James Whittington, University of Oxford, Stanford University

Relating transformers to models and neural representations of the hippocampal formation

Many deep neural network architectures loosely based on brain networks have recently been shown to replicate neural firing patterns observed in the brain. One of the most exciting and promising novel architectures, the Transformer neural network, was developed without the brain in mind. In this work, we show that transformers, when equipped with recurrent position encodings, replicate the precisely tuned spatial representations of the hippocampal formation; most notably place and grid cells.
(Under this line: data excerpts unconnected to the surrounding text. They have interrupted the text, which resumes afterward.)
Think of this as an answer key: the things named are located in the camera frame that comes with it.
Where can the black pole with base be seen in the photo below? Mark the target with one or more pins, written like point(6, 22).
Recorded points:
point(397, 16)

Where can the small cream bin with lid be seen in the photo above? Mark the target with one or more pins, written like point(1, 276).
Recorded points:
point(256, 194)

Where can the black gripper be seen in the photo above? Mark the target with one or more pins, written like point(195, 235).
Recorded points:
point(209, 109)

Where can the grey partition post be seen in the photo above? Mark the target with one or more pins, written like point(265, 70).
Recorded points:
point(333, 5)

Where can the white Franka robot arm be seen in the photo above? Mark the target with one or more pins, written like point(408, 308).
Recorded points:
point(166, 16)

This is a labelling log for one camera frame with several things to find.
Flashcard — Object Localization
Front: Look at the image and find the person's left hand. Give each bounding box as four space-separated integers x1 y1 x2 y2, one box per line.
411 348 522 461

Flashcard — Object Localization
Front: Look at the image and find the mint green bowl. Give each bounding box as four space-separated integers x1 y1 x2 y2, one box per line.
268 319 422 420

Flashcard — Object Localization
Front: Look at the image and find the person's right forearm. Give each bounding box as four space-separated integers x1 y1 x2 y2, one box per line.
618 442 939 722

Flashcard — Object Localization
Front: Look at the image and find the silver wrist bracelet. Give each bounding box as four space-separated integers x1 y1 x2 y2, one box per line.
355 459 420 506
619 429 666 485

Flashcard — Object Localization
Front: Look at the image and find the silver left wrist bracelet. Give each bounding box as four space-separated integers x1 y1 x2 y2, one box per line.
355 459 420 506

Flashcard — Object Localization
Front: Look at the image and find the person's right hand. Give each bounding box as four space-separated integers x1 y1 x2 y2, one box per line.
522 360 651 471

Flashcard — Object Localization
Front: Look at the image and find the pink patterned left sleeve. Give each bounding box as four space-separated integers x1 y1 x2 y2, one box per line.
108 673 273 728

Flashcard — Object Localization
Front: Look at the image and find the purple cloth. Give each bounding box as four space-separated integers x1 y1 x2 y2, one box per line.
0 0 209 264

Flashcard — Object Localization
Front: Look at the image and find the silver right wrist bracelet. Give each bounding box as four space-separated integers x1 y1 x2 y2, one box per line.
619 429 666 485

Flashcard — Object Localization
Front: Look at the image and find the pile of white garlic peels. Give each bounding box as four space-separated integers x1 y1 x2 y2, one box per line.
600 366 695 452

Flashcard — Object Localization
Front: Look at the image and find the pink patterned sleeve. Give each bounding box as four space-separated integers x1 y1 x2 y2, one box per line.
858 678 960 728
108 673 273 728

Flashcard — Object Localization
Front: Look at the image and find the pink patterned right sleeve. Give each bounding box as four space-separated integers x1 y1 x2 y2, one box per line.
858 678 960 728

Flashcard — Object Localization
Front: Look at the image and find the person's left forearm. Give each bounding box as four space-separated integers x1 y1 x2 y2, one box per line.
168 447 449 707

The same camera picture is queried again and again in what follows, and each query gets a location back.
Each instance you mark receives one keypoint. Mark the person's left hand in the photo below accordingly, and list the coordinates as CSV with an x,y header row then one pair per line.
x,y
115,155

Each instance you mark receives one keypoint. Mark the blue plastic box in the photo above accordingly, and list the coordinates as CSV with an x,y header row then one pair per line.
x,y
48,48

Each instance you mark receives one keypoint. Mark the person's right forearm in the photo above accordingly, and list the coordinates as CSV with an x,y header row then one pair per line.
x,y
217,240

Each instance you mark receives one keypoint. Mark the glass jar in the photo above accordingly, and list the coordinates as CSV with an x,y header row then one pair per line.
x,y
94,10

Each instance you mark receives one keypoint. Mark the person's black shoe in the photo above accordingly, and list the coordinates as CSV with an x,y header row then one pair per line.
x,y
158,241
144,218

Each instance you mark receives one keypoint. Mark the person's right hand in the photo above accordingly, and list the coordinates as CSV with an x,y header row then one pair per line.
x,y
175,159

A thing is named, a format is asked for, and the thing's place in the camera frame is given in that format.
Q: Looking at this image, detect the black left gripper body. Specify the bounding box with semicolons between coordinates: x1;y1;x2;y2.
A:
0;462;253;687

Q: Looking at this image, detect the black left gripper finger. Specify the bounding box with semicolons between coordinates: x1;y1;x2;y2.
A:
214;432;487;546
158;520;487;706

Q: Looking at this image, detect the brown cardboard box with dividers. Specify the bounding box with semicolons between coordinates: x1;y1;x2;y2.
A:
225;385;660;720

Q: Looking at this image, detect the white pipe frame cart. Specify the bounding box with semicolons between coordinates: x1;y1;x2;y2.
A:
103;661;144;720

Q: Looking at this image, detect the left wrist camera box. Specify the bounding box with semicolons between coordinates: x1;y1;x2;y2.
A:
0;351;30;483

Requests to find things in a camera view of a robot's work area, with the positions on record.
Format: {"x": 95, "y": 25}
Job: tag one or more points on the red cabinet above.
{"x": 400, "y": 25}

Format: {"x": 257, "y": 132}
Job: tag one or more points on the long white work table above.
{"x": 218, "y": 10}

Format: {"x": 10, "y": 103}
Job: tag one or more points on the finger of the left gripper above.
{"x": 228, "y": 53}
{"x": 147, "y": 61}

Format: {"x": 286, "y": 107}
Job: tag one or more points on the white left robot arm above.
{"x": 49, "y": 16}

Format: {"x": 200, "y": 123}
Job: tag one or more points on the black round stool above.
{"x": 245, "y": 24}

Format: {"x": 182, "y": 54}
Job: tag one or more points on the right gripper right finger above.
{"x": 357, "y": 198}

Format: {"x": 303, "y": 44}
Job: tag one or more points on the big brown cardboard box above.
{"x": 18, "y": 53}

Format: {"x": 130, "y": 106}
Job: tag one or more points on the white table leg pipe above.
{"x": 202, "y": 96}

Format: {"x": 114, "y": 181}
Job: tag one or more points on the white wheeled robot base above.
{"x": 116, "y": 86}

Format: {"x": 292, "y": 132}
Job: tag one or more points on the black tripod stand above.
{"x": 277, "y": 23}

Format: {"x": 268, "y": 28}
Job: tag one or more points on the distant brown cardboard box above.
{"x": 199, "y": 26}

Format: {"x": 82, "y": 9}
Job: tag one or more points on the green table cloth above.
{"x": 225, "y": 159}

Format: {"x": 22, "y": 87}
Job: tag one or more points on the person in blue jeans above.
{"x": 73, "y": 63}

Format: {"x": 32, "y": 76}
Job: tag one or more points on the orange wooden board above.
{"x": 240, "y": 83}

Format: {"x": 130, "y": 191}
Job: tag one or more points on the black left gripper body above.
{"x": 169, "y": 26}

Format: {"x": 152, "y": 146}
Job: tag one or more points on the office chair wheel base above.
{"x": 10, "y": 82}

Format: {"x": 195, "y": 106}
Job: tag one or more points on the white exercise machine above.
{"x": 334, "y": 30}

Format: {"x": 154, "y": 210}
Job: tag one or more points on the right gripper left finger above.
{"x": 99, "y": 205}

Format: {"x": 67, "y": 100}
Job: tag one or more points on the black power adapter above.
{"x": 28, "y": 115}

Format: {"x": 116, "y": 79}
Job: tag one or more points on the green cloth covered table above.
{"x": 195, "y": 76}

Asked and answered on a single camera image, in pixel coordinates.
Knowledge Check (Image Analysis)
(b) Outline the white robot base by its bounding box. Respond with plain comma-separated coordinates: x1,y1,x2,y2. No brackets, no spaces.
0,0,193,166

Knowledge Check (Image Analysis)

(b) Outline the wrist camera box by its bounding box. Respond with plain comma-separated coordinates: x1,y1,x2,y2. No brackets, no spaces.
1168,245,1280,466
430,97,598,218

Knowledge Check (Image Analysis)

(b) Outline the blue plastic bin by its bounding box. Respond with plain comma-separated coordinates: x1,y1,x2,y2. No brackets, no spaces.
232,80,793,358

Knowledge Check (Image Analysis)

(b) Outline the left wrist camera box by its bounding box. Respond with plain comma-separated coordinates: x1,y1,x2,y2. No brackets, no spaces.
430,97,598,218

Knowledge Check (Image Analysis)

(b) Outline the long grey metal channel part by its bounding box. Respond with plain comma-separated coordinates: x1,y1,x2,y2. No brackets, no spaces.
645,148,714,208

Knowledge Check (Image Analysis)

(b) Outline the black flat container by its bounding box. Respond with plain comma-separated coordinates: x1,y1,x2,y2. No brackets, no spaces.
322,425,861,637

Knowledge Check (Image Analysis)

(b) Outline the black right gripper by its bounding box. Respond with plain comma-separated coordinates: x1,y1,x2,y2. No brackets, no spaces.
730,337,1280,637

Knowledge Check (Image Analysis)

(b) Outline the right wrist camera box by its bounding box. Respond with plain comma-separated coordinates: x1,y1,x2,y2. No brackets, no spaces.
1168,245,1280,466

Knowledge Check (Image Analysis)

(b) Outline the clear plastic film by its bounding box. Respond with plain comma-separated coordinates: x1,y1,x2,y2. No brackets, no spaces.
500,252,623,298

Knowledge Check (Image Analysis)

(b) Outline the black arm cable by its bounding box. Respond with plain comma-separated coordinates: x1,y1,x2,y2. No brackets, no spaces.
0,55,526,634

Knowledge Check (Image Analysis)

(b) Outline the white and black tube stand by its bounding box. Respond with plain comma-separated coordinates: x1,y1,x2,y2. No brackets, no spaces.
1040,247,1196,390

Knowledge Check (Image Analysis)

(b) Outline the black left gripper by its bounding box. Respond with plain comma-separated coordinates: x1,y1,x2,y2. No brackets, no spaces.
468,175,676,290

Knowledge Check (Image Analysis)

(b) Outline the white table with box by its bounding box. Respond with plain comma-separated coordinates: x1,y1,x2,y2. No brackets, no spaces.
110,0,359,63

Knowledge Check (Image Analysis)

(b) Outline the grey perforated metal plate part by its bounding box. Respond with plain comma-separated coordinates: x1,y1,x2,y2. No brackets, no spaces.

Furthermore, we show that this result is no surprise since it is closely related to current hippocampal models from neuroscience. We additionally show the transformer version offers dramatic performance gains over the neuroscience version. This work continues to bind computations of artificial and brain networks, offers a novel understanding of the hippocampal-cortical interaction, and suggests how wider cortical areas may perform complex tasks beyond current neuroscience models such as language comprehension.

Marc Howard, Boston University, Boston, Massachusset

Temporal maps of the past and the future

We experience a continuous flow of time, with the past trailing behind and the future extending before us. In contrast, traditional RL algorithms grow out of associative memory models that are atemporal. A large and growing body of neuroscientific work indicates that the activity across populations of neurons in several regions carry a temporal memory for what happened when in the past. In the entorhinal cortex, neurons have exponential basis functions over the past with a distribution of time constants. We can identify this population with an ensemble of eligibility traces with a distribution of forgetting rates. We can identify the activity of this population with the real Laplace transform of the past leading up to the present as a function of time. That is, the population captures the temporal \emph{relationships} between prior events and the present rather than simply the strength of a memory trace. Given the Laplace transform of the past, it is straightforward to construct an associative memory model that produces a continuous estimate of the future at each moment in time. This predictive relational memory could be incorporated into a new generation of RL models that naturally capture and express temporal relationships in an organic way.

Michael Hasselmo, Boston University, Boston, Massachusset

Coding of space and time in cortical structures

Recordings of neurons in cortical structures in behaving rodents show responses relevant to encoding of space and time for goal directed behavior. Spatial location is coded by grid cells in entorhinal cortex and place cells in hippocampus (O’Keefe, 1976; Hafting et al., 2005). Grid cells and place cells can also code temporal intervals in a behavioral task, firing at specific time intervals or running distances when a rat runs on a treadmill (Kraus et al., 2013; 2015; Mau et al., 2018). Modeling shows that coding as time cells may arise from exponential decay of neural activity on multiple time scales (Liu et al., 2019). Coding of space could involve both path integration and transformation of sensory input. Coding of location by path integration could involve coding of running speed (Hinman et al., 2016; Dannenberg et al. 2020). Inactivation of input from the medial septum impairs the spatial selectivity of grid cells suggesting rhythmic coding of running speed is essential to grid cell firing (Brandon et al., 2011). Transformation of sensory input may be even more important for computing location. Recent data from our lab shows coding of environmental boundaries in egocentric coordinates (Hinman et al., 2019; Alexander et al., 2020) that could be combined with head direction to generate allocentric coding of boundaries and spatial location (Bicanski and Burgess, 2018). These different neural mechanisms could mediate the state coding of time and spatial location for agents to guide action selection in a range of behavioral tasks.